▽

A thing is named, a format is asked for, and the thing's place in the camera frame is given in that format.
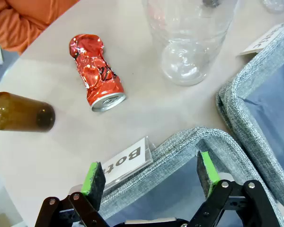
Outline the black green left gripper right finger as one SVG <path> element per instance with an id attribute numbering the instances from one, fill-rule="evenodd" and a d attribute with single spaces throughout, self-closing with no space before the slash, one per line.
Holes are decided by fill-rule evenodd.
<path id="1" fill-rule="evenodd" d="M 198 152 L 197 174 L 206 201 L 187 227 L 217 227 L 227 210 L 236 211 L 243 227 L 281 227 L 264 187 L 258 180 L 248 180 L 242 185 L 222 180 L 208 152 Z"/>

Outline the brown glass bottle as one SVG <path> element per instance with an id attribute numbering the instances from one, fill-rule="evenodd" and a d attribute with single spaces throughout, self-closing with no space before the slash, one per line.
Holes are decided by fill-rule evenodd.
<path id="1" fill-rule="evenodd" d="M 0 130 L 47 132 L 54 122 L 55 111 L 50 104 L 0 92 Z"/>

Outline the white Plastic label sign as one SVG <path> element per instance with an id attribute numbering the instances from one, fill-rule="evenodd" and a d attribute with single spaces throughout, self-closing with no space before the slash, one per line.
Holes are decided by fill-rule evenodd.
<path id="1" fill-rule="evenodd" d="M 261 54 L 267 57 L 269 54 L 284 52 L 284 22 L 273 26 L 267 32 L 262 34 L 258 39 L 252 42 L 246 49 L 241 51 L 238 56 L 259 53 L 264 49 Z"/>

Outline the grey fabric basket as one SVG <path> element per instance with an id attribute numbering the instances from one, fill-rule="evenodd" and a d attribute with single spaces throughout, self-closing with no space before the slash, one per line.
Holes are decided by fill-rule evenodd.
<path id="1" fill-rule="evenodd" d="M 284 206 L 284 26 L 216 95 L 217 109 Z"/>
<path id="2" fill-rule="evenodd" d="M 198 152 L 208 152 L 218 172 L 238 184 L 262 181 L 239 144 L 226 132 L 197 127 L 175 133 L 152 152 L 153 162 L 102 198 L 100 215 L 110 225 L 126 220 L 191 220 L 204 193 L 197 175 Z"/>

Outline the crushed red soda can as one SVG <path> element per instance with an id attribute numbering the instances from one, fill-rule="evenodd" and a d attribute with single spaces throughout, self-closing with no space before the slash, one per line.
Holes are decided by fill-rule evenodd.
<path id="1" fill-rule="evenodd" d="M 103 57 L 104 43 L 99 36 L 76 35 L 69 43 L 69 52 L 87 89 L 92 111 L 107 111 L 126 99 L 120 78 Z"/>

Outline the large clear plastic bottle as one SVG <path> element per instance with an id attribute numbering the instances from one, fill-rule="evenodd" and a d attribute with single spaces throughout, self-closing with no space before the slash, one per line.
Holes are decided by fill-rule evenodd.
<path id="1" fill-rule="evenodd" d="M 142 0 L 159 66 L 177 85 L 201 82 L 221 51 L 238 0 Z"/>

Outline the person in orange hoodie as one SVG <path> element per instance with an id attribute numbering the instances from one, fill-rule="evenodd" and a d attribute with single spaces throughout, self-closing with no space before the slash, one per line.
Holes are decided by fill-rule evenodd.
<path id="1" fill-rule="evenodd" d="M 0 0 L 0 47 L 22 54 L 79 0 Z"/>

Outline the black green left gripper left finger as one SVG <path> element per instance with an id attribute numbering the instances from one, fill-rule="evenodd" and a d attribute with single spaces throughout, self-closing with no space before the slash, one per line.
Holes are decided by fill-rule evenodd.
<path id="1" fill-rule="evenodd" d="M 93 162 L 81 190 L 63 200 L 46 198 L 39 211 L 35 227 L 72 227 L 81 223 L 84 227 L 109 227 L 99 214 L 106 179 L 100 162 Z"/>

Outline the white Bottle label sign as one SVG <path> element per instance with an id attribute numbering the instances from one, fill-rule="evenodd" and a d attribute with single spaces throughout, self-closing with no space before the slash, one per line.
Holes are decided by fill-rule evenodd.
<path id="1" fill-rule="evenodd" d="M 101 167 L 106 179 L 104 192 L 151 164 L 154 149 L 149 138 L 144 137 L 103 163 Z"/>

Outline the crushed clear plastic bottle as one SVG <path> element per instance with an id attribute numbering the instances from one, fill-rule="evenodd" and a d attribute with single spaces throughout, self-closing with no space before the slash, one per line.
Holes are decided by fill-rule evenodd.
<path id="1" fill-rule="evenodd" d="M 260 0 L 260 2 L 269 12 L 284 12 L 284 0 Z"/>

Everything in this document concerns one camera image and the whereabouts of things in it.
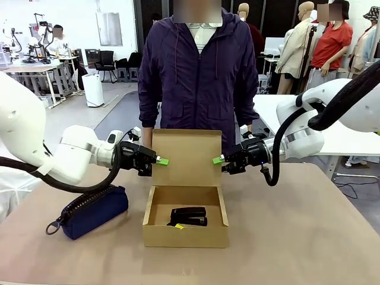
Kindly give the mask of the person's right hand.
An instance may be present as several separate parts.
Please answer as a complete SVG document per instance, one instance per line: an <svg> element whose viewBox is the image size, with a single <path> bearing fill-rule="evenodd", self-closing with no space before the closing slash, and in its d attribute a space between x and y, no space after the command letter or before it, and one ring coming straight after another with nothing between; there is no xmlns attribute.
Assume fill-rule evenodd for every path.
<svg viewBox="0 0 380 285"><path fill-rule="evenodd" d="M142 129L142 141L143 145L147 148L152 147L153 139L153 128L143 128Z"/></svg>

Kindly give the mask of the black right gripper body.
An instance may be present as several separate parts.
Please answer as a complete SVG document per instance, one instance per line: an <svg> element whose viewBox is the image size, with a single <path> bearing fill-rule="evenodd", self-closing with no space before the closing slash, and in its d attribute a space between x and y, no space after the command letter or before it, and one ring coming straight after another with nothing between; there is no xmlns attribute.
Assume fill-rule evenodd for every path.
<svg viewBox="0 0 380 285"><path fill-rule="evenodd" d="M259 166L269 162L269 152L265 142L259 138L244 140L227 151L227 164L239 166Z"/></svg>

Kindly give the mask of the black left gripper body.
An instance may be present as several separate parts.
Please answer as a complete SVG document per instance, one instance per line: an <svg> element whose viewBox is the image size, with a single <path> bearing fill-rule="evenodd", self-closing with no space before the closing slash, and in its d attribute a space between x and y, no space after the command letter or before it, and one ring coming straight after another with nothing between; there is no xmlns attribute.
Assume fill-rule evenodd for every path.
<svg viewBox="0 0 380 285"><path fill-rule="evenodd" d="M157 161L155 151L129 141L122 141L119 145L121 151L121 169L134 169L138 172L152 171L152 164L155 164Z"/></svg>

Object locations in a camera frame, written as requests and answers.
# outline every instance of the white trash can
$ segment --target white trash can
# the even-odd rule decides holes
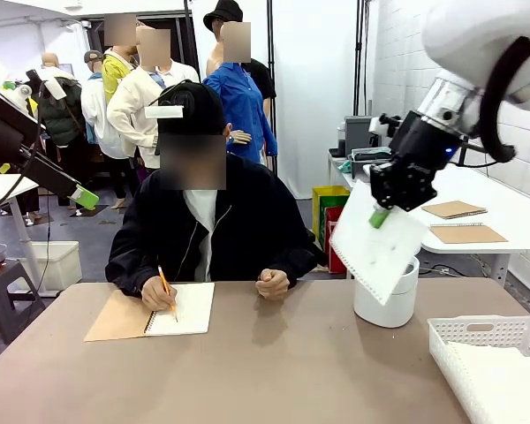
[[[395,329],[405,325],[414,315],[420,263],[412,258],[408,268],[385,306],[359,282],[355,282],[353,310],[360,318],[380,327]]]
[[[35,288],[40,283],[40,279],[47,263],[47,242],[32,241],[35,257],[39,268],[39,279],[34,282]],[[19,258],[27,274],[31,276],[31,270],[27,263],[27,258]],[[46,290],[64,290],[70,285],[82,279],[82,269],[80,268],[79,242],[78,241],[50,241],[49,242],[49,263],[43,277],[42,287]],[[23,280],[16,281],[20,289],[26,289],[27,285],[22,284]]]

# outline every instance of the brown table
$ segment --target brown table
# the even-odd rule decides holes
[[[83,343],[112,290],[72,286],[0,356],[0,424],[468,424],[426,319],[527,314],[484,278],[421,279],[402,329],[356,317],[352,281],[221,283],[208,334]]]

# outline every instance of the pencil
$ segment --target pencil
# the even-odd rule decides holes
[[[161,269],[161,266],[159,266],[158,268],[159,268],[159,276],[163,280],[163,288],[165,289],[165,292],[167,293],[167,295],[170,295],[169,283],[167,283],[167,280],[165,279],[165,275],[163,273],[163,270]],[[178,322],[177,308],[175,307],[175,305],[171,305],[170,310],[175,315],[175,321]]]

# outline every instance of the baseball cap
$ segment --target baseball cap
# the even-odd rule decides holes
[[[102,60],[102,53],[98,50],[89,50],[85,53],[85,64],[88,62],[98,62]]]
[[[220,97],[213,88],[190,80],[166,88],[158,99],[159,106],[182,106],[182,117],[158,118],[158,147],[199,150],[222,137],[226,126]]]

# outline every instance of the gray stool
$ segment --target gray stool
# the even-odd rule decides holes
[[[28,293],[9,293],[8,285],[23,278],[29,287]],[[17,312],[14,300],[31,301],[32,303]],[[0,268],[0,333],[5,343],[11,343],[21,333],[26,325],[37,317],[45,305],[37,294],[29,275],[18,261],[6,260]]]

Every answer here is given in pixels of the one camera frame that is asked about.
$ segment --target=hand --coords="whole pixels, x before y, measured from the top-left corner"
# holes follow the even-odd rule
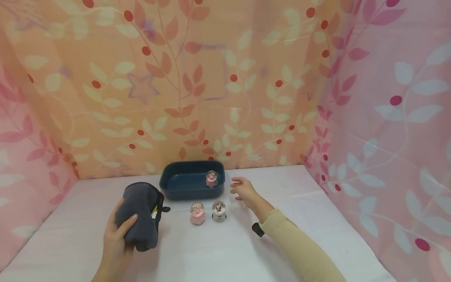
[[[238,194],[235,197],[238,201],[243,201],[245,206],[248,207],[257,216],[261,223],[264,223],[268,218],[268,215],[274,210],[274,207],[265,199],[263,199],[254,189],[252,183],[244,177],[233,177],[230,187],[230,193]]]
[[[135,224],[138,215],[135,214],[127,219],[118,229],[115,217],[123,201],[123,198],[119,200],[108,218],[103,235],[102,261],[92,282],[122,281],[122,277],[132,259],[134,246],[132,244],[126,244],[124,236],[133,224]]]
[[[238,197],[235,197],[235,200],[243,201],[247,208],[253,209],[255,202],[260,195],[255,191],[252,183],[244,177],[233,177],[232,181],[235,183],[230,185],[230,187],[232,187],[230,193],[238,194]]]

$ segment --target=fabric wall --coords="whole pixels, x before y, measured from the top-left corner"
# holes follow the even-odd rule
[[[27,96],[0,64],[0,271],[78,180]]]
[[[30,76],[34,106],[81,179],[179,160],[302,162],[316,114],[305,84],[322,60],[309,38],[325,38],[312,4],[210,4],[0,0],[20,62],[8,67]]]
[[[451,281],[451,2],[353,11],[336,14],[306,165],[397,281]]]
[[[450,9],[423,2],[0,0],[1,52],[58,184],[305,162],[399,281],[443,281]]]

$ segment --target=black object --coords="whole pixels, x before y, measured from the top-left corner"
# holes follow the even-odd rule
[[[147,182],[137,182],[125,188],[123,198],[124,202],[116,212],[116,226],[119,228],[132,215],[138,214],[138,220],[125,234],[125,242],[133,243],[138,252],[155,248],[161,213],[170,211],[169,207],[163,207],[164,195]]]
[[[257,234],[258,237],[260,238],[262,238],[263,235],[265,235],[265,231],[262,230],[260,224],[258,224],[257,222],[252,225],[252,231],[254,231],[255,234]]]
[[[218,185],[207,187],[206,175],[215,171]],[[218,161],[173,162],[165,167],[160,188],[170,200],[199,200],[216,198],[224,191],[226,174]]]

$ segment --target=beige sleeve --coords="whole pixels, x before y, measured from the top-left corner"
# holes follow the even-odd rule
[[[321,247],[279,209],[273,210],[260,227],[278,245],[303,282],[346,282]]]

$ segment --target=figurine inside snow globe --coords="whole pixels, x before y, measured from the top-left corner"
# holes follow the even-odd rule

△

WHAT THE EXERCISE ASKS: How many lines of the records contain the string "body"? Respond with the number alone.

SOLUTION TO THIS PROBLEM: 2